Sunday, January 9, 2011

Mega Fucker Upper Dude

So that's it. I'm now 30. You know how people say it doesn't feel any different when you have a birthday? Well they are wrong. As it struck midnight last night, I was suddenly bestowed with a green glow. I was in the bathroom at the pub we were drinking in and as I looked in the mirror my pupils went red and shot lasers at my reflection. I ducked and instead they rebounded into the heads of two other men having a wee who are now both deaded. Then I went to open the door accidentally pulled it right off its hinges decapitating 12 other people who are now also deaded, but proper deaded and then I flew out over the pub and kicked the faces off of some bad guys who are now super deaded.
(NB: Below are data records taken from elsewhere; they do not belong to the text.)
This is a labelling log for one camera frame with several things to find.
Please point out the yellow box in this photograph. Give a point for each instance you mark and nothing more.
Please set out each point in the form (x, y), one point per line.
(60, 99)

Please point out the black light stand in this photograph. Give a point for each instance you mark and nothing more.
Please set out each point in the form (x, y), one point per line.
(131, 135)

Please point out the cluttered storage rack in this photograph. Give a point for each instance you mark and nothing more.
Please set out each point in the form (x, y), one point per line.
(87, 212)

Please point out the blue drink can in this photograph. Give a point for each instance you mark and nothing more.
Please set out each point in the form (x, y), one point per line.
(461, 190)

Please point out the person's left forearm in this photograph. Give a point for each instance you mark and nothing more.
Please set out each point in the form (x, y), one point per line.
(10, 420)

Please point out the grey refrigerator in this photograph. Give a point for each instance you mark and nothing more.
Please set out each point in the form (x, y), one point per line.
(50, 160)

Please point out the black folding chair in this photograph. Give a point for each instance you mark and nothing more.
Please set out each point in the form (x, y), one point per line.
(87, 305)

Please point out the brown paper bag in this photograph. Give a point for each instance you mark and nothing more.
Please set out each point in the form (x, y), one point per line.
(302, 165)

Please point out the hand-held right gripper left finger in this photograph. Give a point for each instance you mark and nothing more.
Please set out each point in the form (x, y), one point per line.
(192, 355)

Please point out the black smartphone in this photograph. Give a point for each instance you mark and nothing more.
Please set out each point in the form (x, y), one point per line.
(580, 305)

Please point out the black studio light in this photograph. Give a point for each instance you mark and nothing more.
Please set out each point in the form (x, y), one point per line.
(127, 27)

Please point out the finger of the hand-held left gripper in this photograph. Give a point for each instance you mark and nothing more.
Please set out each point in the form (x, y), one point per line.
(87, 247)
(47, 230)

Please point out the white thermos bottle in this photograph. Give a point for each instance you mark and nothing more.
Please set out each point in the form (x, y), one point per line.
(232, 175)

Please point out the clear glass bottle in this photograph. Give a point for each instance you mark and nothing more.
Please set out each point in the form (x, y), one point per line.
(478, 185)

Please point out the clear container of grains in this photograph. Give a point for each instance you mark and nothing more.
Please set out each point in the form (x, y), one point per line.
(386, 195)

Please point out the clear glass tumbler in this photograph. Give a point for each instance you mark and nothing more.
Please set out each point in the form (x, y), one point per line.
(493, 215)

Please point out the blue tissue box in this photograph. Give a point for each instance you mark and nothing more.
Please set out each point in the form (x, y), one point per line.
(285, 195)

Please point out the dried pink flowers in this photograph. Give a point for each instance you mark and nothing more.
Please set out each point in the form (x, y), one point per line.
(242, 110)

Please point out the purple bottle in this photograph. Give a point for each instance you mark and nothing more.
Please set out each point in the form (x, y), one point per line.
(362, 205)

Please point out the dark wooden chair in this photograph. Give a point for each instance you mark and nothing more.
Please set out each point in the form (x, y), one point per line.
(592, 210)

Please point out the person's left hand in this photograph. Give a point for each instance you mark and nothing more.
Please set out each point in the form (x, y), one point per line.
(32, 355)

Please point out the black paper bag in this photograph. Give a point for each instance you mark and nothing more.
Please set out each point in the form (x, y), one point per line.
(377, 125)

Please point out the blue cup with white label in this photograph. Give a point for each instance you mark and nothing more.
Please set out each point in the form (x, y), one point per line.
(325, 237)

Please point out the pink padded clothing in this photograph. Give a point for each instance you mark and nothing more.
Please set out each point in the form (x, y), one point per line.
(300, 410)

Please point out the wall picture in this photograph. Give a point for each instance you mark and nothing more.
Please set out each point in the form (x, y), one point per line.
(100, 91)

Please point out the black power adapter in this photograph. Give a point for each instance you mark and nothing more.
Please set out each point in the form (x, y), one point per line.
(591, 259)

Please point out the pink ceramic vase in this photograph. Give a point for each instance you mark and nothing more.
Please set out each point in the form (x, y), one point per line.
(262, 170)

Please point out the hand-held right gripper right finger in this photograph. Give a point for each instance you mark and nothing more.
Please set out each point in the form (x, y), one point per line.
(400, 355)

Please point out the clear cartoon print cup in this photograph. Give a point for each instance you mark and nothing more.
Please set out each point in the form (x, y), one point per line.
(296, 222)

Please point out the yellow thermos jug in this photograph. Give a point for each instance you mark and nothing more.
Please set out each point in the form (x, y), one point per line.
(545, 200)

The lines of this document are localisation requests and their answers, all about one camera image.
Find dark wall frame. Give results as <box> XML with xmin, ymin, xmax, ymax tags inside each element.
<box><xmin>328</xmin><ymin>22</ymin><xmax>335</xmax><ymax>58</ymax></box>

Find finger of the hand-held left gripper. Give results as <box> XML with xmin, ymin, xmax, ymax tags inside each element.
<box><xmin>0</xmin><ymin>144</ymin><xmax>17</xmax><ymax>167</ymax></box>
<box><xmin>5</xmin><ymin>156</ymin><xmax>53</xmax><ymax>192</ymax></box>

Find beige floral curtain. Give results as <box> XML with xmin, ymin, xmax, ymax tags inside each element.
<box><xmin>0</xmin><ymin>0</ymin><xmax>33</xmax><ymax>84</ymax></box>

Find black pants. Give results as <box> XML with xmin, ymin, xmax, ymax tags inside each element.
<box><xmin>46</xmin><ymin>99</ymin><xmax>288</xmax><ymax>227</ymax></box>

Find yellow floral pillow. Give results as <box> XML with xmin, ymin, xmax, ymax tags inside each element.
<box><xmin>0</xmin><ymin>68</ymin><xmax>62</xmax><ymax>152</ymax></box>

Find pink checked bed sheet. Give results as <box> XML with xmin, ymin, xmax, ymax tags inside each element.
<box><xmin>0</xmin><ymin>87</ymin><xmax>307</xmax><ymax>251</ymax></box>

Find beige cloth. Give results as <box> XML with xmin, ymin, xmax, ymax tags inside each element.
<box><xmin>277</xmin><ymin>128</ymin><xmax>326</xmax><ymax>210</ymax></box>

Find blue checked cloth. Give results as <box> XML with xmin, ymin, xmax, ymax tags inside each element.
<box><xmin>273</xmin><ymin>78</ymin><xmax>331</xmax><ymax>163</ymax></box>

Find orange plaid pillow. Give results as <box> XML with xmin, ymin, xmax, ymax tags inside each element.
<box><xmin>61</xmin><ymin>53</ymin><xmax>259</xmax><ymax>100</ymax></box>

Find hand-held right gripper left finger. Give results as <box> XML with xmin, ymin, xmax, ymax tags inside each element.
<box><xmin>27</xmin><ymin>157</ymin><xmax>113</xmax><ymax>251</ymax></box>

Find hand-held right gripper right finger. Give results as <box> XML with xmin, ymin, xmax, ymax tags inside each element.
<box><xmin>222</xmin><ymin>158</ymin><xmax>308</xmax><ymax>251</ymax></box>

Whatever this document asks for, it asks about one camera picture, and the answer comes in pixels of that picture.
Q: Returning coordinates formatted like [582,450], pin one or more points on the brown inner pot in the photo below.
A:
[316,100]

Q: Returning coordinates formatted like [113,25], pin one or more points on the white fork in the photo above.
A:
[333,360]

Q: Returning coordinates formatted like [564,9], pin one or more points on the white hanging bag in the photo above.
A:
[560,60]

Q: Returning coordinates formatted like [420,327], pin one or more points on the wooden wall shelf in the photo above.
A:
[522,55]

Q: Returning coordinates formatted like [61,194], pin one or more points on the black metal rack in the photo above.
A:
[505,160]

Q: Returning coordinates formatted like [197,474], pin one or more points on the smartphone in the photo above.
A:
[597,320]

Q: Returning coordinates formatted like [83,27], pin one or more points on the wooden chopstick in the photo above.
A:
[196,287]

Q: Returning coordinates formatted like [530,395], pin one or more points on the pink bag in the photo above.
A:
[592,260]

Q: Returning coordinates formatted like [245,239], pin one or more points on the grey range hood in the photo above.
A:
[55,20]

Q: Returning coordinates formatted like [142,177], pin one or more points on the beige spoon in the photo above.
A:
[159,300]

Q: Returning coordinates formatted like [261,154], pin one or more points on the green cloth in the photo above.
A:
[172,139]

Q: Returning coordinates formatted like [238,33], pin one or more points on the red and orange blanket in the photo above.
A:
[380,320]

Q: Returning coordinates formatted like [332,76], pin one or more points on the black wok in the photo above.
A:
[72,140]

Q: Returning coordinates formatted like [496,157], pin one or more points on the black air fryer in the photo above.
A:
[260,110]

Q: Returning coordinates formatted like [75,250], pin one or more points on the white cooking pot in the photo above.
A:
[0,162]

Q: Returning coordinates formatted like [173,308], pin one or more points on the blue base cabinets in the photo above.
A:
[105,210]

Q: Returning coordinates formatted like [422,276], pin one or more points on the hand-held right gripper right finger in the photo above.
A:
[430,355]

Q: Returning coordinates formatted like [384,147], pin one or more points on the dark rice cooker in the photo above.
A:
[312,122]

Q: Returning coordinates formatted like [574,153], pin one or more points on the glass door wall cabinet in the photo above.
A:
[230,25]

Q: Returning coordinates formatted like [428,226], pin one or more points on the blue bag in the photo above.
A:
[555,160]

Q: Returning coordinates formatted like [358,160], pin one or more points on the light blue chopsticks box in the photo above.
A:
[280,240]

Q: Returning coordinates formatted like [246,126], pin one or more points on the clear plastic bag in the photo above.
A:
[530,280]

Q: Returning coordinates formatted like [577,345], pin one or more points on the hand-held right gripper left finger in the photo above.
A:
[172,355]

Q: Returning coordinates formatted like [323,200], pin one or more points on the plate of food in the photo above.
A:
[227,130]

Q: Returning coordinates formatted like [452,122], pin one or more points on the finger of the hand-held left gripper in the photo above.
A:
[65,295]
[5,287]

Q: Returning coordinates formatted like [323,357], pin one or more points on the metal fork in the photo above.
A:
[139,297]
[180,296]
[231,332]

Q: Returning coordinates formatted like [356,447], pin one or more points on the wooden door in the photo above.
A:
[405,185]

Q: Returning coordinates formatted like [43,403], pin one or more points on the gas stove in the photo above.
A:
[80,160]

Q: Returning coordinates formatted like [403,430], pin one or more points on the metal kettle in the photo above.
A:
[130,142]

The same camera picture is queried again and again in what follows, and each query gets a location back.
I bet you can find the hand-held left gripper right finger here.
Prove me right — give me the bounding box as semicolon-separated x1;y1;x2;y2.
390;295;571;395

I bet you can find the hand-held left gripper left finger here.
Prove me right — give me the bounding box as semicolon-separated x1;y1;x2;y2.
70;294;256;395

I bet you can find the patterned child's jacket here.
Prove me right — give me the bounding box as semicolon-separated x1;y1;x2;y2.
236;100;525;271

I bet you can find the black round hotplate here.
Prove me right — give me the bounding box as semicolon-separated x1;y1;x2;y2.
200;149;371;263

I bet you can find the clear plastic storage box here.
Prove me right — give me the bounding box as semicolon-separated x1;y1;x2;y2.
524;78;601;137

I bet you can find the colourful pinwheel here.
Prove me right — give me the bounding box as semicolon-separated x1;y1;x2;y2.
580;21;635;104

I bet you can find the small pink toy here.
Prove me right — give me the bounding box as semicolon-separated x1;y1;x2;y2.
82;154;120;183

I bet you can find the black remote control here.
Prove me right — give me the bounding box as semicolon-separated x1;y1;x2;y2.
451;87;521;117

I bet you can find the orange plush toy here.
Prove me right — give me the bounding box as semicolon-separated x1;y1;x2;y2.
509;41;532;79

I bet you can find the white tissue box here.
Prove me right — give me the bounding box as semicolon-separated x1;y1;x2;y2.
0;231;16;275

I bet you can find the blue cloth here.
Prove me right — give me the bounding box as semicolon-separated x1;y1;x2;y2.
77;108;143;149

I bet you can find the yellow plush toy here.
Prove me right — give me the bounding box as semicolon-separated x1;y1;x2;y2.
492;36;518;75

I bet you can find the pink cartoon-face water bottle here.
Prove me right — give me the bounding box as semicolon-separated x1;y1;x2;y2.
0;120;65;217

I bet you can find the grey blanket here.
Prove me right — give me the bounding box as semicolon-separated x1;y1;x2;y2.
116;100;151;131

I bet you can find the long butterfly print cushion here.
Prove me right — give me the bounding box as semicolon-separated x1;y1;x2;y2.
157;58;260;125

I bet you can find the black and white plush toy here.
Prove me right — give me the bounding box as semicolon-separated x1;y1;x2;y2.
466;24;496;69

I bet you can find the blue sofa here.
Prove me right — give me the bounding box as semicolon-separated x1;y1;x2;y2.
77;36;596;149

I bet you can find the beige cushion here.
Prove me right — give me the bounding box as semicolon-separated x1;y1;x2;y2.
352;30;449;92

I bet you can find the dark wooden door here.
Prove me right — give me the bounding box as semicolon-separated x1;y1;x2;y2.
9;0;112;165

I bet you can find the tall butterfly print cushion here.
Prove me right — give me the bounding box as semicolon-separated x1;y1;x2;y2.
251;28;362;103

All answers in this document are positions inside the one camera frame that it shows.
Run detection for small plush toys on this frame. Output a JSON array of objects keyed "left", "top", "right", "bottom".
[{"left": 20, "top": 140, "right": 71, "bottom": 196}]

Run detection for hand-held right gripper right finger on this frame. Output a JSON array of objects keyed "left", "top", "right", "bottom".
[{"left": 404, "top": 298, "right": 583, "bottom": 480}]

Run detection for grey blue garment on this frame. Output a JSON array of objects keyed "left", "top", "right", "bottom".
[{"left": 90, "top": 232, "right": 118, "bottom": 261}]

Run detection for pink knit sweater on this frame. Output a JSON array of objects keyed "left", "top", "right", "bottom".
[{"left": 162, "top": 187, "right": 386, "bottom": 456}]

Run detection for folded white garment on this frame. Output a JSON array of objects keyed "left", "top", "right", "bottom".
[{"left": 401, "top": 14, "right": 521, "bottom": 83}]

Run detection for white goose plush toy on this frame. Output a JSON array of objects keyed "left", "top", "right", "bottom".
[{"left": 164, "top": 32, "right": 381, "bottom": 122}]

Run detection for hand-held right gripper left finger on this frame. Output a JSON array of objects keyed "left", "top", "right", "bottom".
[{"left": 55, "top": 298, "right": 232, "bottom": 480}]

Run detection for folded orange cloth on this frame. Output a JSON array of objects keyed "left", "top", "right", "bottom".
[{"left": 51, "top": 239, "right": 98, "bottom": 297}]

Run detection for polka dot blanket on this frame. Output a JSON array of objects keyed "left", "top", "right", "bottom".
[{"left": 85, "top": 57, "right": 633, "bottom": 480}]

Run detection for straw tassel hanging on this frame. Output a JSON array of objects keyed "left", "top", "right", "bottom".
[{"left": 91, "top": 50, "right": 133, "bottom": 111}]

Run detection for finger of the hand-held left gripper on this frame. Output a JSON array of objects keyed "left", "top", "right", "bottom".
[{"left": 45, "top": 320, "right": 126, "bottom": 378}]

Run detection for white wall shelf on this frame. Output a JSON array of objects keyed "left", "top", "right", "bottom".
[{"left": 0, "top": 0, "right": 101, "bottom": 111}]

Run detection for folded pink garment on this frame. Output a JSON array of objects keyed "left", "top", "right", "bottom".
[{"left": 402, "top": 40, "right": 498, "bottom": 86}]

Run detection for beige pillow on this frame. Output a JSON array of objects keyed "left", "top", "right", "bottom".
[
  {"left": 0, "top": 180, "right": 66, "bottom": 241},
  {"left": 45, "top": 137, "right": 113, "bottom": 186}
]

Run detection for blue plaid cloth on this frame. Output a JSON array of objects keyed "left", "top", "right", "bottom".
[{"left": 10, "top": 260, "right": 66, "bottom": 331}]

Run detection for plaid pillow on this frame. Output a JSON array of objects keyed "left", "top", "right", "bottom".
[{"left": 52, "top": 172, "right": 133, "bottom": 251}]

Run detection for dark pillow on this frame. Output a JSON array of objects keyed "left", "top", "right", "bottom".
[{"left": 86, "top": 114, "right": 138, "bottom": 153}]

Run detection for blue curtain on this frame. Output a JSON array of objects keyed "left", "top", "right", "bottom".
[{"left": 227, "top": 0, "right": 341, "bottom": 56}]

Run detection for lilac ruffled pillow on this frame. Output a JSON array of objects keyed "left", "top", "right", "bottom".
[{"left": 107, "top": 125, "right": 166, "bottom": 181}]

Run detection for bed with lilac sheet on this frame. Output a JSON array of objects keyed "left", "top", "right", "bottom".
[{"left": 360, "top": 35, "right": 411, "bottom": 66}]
Basically I've discovered my latent mutant abilities and will now walk the planet barefoot in search of justice. Even though I can fly. Maybe I'll just fly over the dirty bits of road. All in all, I'm well good. I'll have to think of a name. Maybe Mega Fucker Upper Dude or something along those lines and the universe will never be the same. Birthdays are great.

Oh no. Wait. Wait there. Yeah. Yeah I was wrong. Sorry. I'm just a bit hungover. I can't fly at all. I can drink tea. Not even that well. I just spilt a bit. Sigh. Maybe the super powers arrive at 31. I might just go back to bed.

Last night was awesome. I have very lovely friends.